The film was met with critical acclaim upon its release. In his 1977 review, Roger Ebert of the Chicago Sun-Times called the film "an out-of-body experience", compared its special effects to those of 2001: A Space Odyssey, and opined that the true strength of the film was its "pure narrative." Vincent Canby of The New York Times called the film "the movie that's going to entertain a lot of contemporary folk who have a soft spot for the virtually ritualized manners of comic-book adventure" and "the most elaborate, most expensive, most beautiful movie serial ever made." A.D. Murphy of Variety described the film as "magnificent" and said George Lucas had succeeded in his attempt to create the "biggest possible adventure fantasy" based on the serials and older action epics from his childhood. Writing for The Washington Post, Gary Arnold gave the film a positive review, writing that the film "is a new classic in a rousing movie tradition: a space swashbuckler." However, the film was not without its detractors: Pauline Kael of The New Yorker criticized Star Wars, stating that "there's no breather in the picture, no lyricism", and that it had no "emotional grip." John Simon of New York magazine also panned the film and wrote, "Strip Star Wars of its often striking images and its highfalutin scientific jargon, and you get a story, characters, and dialogue of overwhelming banality." Stanley Kauffmann, reviewing the film in The New Republic, opined that it "was made for those (particularly males) who carry a portable shrine within them of their adolescence, a chalice of a Self that was Better Then, before the world's affairs or—in any complex way—sex intruded."
When Star Wars opened in the UK, stating that Lucas's earlier films were better, Derek Malcolm of The Guardian concluded that it "plays enough games to satisfy the most sophisticated." The Daily Telegraph's science correspondent Adrian Berry said that Star Wars "is the best such film since 2001 and in certain respects it is one of the most exciting ever made." He described the plot as "unpretentious and pleasantly devoid of any 'message.'"

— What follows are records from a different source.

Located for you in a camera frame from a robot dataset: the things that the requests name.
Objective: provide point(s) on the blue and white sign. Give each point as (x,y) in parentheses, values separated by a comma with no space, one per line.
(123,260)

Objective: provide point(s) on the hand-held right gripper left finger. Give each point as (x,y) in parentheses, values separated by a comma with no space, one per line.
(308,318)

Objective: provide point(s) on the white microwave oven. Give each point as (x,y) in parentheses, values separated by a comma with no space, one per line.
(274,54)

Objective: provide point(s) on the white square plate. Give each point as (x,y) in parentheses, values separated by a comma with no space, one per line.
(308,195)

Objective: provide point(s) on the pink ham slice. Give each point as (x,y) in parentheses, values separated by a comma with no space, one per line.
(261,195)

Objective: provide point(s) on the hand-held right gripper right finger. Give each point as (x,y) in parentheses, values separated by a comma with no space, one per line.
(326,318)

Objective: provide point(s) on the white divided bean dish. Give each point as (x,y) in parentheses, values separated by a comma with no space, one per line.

The film continues to receive critical acclaim from modern critics. The film review aggregator website Rotten Tomatoes indicates a 93% approval rating based on 117 reviews with an overall rating of 8.73/10. Its consensus states in summary, "A legendarily expansive and ambitious start to the sci-fi saga, George Lucas opened our eyes to the possibilities of blockbuster filmmaking and things have never been the same." Metacritic reports an aggregate score of 90 out of 100 (based on 24 reviews), indicating "universal acclaim." In his 1997 review of the film's 20th anniversary release, Michael Wilmington of the Chicago Tribune gave the film four out of four stars, saying, "A grandiose and violent epic with a simple and whimsical heart." A San Francisco Chronicle staff member described the film as "a thrilling experience." In 2001 Matt Ford of the BBC awarded the film five out of five stars and wrote, "Star Wars isn't the best film ever made, but it is universally loved." CinemaScore reported that audiences for Star Wars's 1999 re-release gave the film a "A+" grade.
Gene Siskel, writing for the Chicago Tribune in 1999, said, "What places it a sizable cut above the routine is its spectacular visual effects, the best since Stanley Kubrick's 2001." Andrew Collins of Empire magazine awarded the film five out of five and said, "Star Wars' timeless appeal lies in its easily identified, universal archetypes—goodies to root for, baddies to boo, a princess to be rescued and so on—and if it is most obviously dated to the 70s by the special effects, so be it." In his 2009 review, Robert Hatch of The Nation called the film "an outrageously successful, what will be called a 'classic,' compilation of nonsense, largely derived but thoroughly reconditioned. I doubt that anyone will ever match it, though the imitations must already be on the drawing boards." In a more critical review, Jonathan Rosenbaum of the Chicago Reader stated, "None of these characters has any depth, and they're all treated like the fanciful props and settings." Peter Keough of the Boston Phoenix said, "Star Wars is a junkyard of cinematic gimcracks not unlike the Jawas' heap of purloined, discarded, barely functioning droids."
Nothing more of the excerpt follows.